The pressure falls off because the forward position of the engine nacelles causes them to produce lift at higher angles of attack. The forward position of the nacelles being, of course, dictated by the fact that it’s a 737, and they couldn’t make the nacelles bigger to support a larger diameter engine without moving them forward to let them come in front of the wing. Or they could redesign the entire wing to get longer landing gear, but then it wouldn’t be a 737.

It doesn’t need FBW to be controllable, but it would obviate the control pressure requirement of the applicable regulations. Also, almost every modern airliner (defined as one who’s control system was designed after '90) has FBW controls.

1 Like

How anyone thought it was OK for a single sensor to be able to modify control surfaces is just beyond my comprehension.

I am much more interested in the logic which sits between the AoA sensor(s) and the elevator trim. Its this logic which should know never to put the aircraft dangerously out of trim. Even if it worked appropriately in the domain where it was expected to work (high angle of attack) the resulting nose down trim would make the aircraft difficult to control.

1 Like

How about Boeing Boeing to appeal to the happy mutants?

Yeah, the fact the trim cutout reset the logic allowing MCAS to put the plane in an extreme trim configuration is really messed up too. So much wrong with that system, it boggles the mind. But hey, allowing Boeing to self-certify sure cut that darned red tape, am I right?


How dumb do they think we are? All one has to do is look at the engines,

OK, so center of thrust is too far forward of the CG. That’s a controllability issue right there, reflected in the decrease of back pressure with AoA. (Consider: AoA is less than desired. Pilot pitches up. Decrease in back pressure causes pilot to overshoot. Pilot pitches down to compensate. Back pressure continues to run in the wrong direction, causing an overshoot. Oscillation. Which FBW is needed to damp out. Not good.)

It at least used to be that runaway trim was a ‘memory item’ in type certification.
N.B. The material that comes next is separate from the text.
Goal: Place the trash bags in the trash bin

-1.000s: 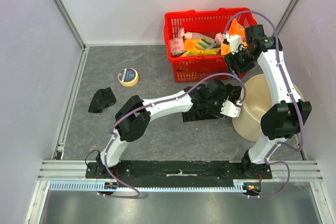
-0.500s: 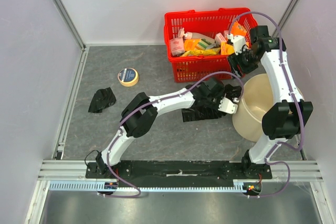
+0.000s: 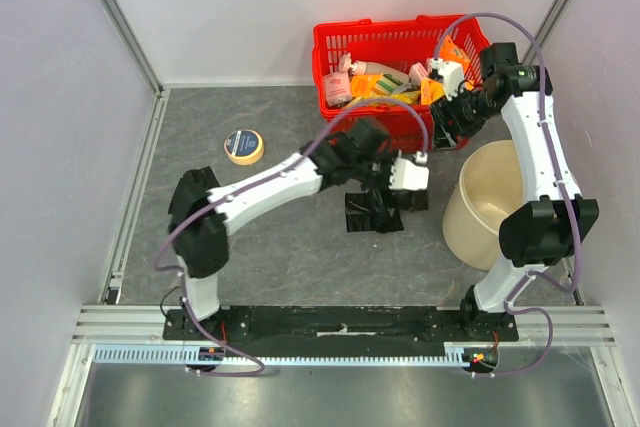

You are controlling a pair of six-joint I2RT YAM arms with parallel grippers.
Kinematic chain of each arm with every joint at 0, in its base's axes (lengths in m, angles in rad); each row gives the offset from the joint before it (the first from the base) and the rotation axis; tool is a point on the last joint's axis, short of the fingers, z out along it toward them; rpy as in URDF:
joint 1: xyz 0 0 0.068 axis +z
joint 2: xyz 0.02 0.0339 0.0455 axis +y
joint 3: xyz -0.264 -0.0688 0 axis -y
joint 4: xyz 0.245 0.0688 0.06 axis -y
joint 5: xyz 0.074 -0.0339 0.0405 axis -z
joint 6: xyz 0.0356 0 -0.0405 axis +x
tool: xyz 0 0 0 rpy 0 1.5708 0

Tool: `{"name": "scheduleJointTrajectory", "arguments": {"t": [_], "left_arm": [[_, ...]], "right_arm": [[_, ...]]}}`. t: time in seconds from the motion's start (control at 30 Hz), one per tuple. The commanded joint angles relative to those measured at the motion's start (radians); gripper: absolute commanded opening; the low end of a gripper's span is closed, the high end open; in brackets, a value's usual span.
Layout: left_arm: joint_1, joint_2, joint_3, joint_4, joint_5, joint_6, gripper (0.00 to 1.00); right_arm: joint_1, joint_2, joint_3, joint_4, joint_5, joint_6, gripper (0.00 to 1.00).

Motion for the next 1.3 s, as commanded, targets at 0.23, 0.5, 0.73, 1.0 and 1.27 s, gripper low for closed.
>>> {"name": "scheduleJointTrajectory", "arguments": {"t": [0.23,0.5,0.73,1.0,1.27], "left_arm": [[0.08,-0.282,0.028,-0.158,0.112,-0.22,0.02],[0.129,-0.328,0.026,-0.154,0.095,-0.282,0.02],[0.132,-0.357,0.023,-0.16,0.12,-0.303,0.02],[0.135,-0.392,0.035,-0.185,0.18,-0.352,0.02],[0.146,-0.426,0.025,-0.211,0.23,-0.363,0.02]], "right_arm": [[0.043,-0.115,-0.052,-0.167,-0.277,-0.307,0.74],[0.173,-0.134,-0.019,-0.164,-0.319,-0.33,0.77],[0.247,-0.123,-0.053,-0.083,-0.252,-0.272,0.79],[0.267,-0.126,-0.119,-0.009,-0.195,-0.253,0.76],[0.269,-0.135,-0.164,0.037,-0.17,-0.243,0.32]]}}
There are several failure modes that can cause an uncommanded trim excursion, and the checklist for correcting one (with the the chief item being, pull the circuit breaker for the jack screw motors) had to be demonstrated from memory, since in that scenario there isn’t time to look it up. (There weren’t many in-flight emergencies that weren’t responded to with a printed checklist, but that was one of them.)
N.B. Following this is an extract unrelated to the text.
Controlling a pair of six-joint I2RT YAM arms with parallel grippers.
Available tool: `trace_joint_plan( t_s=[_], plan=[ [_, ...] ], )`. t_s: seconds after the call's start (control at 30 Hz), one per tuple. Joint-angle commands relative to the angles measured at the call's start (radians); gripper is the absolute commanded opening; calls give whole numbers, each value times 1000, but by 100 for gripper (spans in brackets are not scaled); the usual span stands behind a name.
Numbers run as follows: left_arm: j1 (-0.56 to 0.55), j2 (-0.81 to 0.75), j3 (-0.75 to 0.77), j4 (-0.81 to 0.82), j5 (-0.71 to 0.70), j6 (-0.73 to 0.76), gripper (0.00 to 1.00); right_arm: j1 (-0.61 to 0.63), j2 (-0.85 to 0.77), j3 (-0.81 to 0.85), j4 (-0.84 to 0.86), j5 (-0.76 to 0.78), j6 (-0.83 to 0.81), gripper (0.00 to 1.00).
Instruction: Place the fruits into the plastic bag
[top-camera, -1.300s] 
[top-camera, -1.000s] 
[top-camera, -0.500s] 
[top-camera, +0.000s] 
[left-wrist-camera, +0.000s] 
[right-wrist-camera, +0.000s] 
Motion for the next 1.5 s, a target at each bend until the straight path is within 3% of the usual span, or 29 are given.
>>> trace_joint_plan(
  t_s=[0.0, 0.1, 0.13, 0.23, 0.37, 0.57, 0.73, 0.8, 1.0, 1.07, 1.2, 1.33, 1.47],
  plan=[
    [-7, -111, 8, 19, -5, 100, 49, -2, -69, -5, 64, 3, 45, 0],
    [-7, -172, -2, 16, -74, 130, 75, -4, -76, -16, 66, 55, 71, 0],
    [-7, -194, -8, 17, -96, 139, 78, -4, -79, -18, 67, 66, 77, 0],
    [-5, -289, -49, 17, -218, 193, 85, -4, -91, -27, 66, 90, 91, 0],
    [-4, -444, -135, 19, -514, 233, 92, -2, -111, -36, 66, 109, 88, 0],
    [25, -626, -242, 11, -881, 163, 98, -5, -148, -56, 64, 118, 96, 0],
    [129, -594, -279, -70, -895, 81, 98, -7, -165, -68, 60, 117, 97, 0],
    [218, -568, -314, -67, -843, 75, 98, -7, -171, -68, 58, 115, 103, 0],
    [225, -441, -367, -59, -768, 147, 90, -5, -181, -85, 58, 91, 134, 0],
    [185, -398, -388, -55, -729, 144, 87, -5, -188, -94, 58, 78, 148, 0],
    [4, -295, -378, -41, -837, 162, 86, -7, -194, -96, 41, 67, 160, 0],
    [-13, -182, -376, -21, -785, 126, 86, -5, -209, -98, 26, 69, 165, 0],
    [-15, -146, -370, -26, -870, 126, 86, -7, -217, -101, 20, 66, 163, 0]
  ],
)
I don’t know what the current training standard is. While runaway trim is surely horrific, lack of pilot response is an identifiable contributing factor. (No, this does NOT exonerate the manufacturer.)
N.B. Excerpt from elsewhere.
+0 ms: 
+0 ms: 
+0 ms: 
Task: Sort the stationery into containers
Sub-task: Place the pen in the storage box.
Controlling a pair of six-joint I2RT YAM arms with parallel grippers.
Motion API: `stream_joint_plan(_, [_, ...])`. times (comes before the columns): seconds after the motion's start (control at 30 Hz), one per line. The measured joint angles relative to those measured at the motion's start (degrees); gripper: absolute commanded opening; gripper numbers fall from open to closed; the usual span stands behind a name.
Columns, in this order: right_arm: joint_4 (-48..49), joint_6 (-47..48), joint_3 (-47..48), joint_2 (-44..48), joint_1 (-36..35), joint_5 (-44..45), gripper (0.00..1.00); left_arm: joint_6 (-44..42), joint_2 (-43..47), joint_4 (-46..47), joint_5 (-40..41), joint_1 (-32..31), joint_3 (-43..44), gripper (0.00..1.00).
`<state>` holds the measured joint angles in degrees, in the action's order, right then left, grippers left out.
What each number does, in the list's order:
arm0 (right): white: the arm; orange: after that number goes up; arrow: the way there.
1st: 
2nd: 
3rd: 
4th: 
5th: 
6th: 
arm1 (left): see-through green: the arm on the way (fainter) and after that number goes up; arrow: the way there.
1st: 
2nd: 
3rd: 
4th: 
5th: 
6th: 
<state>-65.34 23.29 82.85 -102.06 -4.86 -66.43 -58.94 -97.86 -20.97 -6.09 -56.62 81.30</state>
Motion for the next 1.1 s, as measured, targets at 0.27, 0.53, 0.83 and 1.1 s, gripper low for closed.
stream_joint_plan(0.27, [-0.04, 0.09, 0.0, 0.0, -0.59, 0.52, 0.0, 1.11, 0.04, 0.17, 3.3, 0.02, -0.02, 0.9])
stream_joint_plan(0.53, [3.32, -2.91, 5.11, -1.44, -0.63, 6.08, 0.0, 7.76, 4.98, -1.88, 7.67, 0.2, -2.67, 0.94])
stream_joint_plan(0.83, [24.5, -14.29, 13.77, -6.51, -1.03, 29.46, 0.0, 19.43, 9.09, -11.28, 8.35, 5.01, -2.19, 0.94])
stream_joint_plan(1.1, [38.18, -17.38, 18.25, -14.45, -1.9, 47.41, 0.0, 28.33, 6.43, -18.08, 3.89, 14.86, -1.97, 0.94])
I am at work so I can’t really look it up, but I remember reading that on the old planes the cutout switch would disable auto-trim until manually re-enabled, but with the new system it would only cut it out temporarily then when MCAS detected it was ‘needed’ it would kick back in, but in the process forget that it had already trimmed down allowing the trim setting to move the full range (I think a few degrees) again. So if the pilots used the trim cutout as they would on the older planes, they were actually making the situation worse and worse with every cutout until the aircraft became completely uncontrollable.

I’m sure this will be taught in schools someday, the same way I learned all about the Therac-25 in my software engineering classes.